Loads have always been used as a tool to compensate intermediaries for selling funds. Full stop. An investor who works with a broker expects to receive help and an ongoing relationship that, in the best circumstances, benefits the investor for a lifetime. In return, the broker expects to receive payment--in an admittedly complex and arguably antiquated way--mainly through the loads charged by mutual funds and the commissions charged for trading other securities.
You may have heard other reasons for the load structure. Some once opined that better managers worked at load shops (a myth). Others have claimed that loads are there to help encourage investors to avoid selling funds too quickly after buying them (not true). That story confuses happy consequence with intent. Some firms have occasionally added redemption fees in an attempt to slow down fund share trading, but loads aren't part of that narrative. Rather, in the most traditional sale of A shares, a small slice of each load goes to the fund company's internal distribution arm, in part to compensate its wholesalers, while the rest goes to the brokerage firm with some of it headed directly to the broker who sold the fund, to split based on whatever formula on which the two have agreed.
The fund industry looks remarkably similar to any manufacturing business, except that you know roughly how much the commission is--because it's the load.
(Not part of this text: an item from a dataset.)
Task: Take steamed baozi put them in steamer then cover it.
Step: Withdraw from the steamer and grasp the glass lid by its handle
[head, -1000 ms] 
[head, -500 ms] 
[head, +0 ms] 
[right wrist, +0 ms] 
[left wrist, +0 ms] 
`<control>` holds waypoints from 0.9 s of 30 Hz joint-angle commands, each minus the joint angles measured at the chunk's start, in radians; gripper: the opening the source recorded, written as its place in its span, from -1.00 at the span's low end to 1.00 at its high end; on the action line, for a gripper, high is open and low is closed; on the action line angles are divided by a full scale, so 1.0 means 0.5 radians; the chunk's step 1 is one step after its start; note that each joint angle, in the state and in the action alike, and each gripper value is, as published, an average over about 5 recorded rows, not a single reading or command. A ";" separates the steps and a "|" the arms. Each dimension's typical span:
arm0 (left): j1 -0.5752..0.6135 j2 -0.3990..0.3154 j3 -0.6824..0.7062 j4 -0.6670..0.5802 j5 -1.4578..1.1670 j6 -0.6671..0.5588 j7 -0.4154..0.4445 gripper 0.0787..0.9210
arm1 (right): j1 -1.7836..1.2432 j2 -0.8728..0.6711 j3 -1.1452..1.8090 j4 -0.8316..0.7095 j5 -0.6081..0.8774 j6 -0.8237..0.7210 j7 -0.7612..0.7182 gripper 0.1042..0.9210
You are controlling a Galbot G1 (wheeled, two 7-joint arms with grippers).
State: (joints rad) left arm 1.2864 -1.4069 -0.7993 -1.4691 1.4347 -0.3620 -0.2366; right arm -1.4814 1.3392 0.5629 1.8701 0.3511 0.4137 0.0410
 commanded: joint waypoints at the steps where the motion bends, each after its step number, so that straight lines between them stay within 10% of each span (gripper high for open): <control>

The fund company manufactures the fund (that is, Franklin Templeton, for example, with Franklin Templeton Distributors acting as its wholesaling arm); the dealer handles the heavy lifting elements of distribution (that is, Merrill Lynch); and the broker, who works for the dealer, connects directly with the customer to make a sale. (The "dealer" in this case is referred to in the industry as a "broker/dealer" or brokerage firm, but they really function as "dealers," just like car dealers would, but in the mutual fund context.) There are plenty of decent brokers, making the purchase of funds with loads a reasonable decision for those who want help making their investing decisions. But because we're talking about money, the business naturally attracts people who have skill with sales and a particularly strong desire to make money.